• _Task details_
Match the word "wooden". Return each line of the data below where it appears.

Top of Material provided

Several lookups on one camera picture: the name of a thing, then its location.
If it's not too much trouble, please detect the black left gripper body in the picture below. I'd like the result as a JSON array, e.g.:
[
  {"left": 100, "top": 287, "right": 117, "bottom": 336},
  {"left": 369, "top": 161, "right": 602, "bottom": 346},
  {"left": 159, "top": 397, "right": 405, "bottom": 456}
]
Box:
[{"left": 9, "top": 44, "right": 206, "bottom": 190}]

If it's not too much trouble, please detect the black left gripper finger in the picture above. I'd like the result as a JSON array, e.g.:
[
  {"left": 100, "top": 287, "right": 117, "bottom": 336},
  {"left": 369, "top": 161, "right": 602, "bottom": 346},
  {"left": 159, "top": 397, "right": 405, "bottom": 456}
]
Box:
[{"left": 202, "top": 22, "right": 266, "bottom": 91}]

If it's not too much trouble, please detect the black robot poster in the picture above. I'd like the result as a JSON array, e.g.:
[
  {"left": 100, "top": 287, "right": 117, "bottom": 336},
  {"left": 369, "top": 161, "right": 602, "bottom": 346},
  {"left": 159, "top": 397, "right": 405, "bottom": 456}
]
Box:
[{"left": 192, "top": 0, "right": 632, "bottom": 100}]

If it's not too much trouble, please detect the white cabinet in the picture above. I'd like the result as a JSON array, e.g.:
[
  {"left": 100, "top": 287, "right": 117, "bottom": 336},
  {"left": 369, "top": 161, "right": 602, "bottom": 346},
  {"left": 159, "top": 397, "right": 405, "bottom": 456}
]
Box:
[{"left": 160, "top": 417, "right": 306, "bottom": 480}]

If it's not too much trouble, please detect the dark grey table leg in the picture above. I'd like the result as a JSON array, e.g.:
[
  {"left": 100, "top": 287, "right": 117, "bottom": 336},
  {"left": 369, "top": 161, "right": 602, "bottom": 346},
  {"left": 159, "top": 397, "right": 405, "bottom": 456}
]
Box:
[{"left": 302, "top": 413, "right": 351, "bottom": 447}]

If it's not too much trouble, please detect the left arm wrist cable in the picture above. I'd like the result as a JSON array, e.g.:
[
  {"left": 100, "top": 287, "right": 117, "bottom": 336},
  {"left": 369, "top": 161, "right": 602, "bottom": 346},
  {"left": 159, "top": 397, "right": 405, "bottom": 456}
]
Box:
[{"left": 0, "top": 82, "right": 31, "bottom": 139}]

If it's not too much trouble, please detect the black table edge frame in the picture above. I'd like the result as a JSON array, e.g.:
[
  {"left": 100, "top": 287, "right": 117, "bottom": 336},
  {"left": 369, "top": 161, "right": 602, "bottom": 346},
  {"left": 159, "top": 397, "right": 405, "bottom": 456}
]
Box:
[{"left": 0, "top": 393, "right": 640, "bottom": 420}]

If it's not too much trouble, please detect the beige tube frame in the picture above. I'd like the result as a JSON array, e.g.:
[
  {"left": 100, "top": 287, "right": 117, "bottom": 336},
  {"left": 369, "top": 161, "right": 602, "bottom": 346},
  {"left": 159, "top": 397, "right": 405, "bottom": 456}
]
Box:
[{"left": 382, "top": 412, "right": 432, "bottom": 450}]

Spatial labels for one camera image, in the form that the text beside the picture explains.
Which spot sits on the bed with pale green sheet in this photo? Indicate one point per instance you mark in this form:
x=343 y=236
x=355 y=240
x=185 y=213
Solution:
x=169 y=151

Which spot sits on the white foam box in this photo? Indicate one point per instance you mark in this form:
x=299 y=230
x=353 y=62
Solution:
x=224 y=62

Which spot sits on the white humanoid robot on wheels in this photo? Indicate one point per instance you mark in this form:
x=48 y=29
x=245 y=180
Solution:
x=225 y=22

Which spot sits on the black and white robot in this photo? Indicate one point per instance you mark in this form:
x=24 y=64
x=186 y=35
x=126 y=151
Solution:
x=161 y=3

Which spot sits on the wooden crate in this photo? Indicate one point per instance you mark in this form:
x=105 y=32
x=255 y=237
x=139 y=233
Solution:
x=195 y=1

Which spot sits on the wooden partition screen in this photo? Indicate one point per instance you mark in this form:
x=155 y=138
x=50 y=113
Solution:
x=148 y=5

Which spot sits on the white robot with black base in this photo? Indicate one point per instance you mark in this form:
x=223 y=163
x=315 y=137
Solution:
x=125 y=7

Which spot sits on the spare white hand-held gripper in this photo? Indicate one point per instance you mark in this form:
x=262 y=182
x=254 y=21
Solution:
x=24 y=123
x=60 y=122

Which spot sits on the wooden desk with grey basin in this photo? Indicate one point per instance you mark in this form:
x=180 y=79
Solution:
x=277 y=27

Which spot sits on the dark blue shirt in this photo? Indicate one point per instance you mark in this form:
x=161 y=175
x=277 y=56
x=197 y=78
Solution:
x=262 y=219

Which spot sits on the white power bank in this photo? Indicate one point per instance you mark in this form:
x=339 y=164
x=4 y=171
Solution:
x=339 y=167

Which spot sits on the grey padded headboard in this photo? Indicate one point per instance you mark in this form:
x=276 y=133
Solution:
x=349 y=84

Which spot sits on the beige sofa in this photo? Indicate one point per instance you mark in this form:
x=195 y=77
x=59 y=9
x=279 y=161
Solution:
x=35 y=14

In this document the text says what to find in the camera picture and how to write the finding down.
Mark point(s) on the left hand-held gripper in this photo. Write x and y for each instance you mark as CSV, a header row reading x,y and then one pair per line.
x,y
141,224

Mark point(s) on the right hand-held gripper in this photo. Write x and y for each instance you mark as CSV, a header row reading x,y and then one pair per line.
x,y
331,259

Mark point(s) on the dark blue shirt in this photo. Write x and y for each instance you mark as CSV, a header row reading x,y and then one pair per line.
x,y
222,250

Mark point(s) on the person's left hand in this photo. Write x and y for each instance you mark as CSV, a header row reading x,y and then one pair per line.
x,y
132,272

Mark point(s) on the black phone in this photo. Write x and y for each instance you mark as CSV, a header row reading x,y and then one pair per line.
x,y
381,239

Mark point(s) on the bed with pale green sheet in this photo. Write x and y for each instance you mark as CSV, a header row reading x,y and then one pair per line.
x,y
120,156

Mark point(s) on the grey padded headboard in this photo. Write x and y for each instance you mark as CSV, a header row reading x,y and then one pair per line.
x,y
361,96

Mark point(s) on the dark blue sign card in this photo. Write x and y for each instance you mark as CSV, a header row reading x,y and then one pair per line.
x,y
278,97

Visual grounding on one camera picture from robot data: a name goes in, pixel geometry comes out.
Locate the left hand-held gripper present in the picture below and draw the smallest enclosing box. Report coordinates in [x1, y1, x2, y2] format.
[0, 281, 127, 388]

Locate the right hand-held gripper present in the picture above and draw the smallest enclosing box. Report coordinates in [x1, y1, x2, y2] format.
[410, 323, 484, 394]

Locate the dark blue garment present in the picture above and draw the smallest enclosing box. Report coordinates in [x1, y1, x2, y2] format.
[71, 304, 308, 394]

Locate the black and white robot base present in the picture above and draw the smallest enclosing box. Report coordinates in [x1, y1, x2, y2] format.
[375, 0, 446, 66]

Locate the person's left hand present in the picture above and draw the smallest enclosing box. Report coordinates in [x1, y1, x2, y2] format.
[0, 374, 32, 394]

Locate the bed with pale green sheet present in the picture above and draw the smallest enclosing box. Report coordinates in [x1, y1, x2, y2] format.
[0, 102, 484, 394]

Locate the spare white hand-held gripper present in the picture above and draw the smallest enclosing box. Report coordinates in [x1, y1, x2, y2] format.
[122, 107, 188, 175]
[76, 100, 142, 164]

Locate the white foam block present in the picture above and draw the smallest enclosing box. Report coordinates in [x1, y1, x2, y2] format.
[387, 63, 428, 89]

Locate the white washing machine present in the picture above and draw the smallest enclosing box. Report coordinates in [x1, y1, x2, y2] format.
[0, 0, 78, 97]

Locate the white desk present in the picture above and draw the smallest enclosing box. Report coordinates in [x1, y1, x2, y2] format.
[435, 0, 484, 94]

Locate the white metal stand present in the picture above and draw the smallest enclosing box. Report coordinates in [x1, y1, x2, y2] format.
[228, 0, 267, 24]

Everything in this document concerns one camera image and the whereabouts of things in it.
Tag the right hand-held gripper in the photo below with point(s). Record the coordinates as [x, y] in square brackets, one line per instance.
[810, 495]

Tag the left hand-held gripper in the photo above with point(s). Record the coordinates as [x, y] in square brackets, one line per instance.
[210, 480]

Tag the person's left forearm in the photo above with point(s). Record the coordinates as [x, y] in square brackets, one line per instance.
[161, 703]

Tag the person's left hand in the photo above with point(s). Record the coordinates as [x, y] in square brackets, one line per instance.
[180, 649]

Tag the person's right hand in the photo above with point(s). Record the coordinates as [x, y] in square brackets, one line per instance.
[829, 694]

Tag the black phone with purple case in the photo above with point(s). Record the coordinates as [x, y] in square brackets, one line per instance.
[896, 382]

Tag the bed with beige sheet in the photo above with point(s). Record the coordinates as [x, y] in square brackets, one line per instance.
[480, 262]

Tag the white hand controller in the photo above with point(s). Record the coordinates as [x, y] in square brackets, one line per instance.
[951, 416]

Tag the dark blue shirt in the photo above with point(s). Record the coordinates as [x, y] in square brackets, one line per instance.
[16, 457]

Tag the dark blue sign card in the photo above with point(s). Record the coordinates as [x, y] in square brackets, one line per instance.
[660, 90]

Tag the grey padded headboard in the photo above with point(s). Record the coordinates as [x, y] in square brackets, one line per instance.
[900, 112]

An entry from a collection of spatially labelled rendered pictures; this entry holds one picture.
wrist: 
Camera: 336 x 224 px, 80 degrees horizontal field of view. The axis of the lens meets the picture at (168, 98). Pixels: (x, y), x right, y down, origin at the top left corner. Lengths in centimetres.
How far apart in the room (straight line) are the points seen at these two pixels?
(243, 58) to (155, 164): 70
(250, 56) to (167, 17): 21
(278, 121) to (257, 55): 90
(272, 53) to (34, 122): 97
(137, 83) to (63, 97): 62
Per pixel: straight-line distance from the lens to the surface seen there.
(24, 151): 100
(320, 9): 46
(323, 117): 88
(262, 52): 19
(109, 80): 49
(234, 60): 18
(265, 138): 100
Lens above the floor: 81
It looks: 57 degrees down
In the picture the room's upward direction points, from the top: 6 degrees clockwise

Bottom of Material provided

• _Your response_
Which spot sits on the wooden crate in this photo? Indicate one point per instance you mark in this form:
Which spot sits on the wooden partition screen in this photo? Indicate one point per instance you mark in this form:
Which spot sits on the wooden desk with grey basin in this photo? Indicate one point per instance you mark in this form:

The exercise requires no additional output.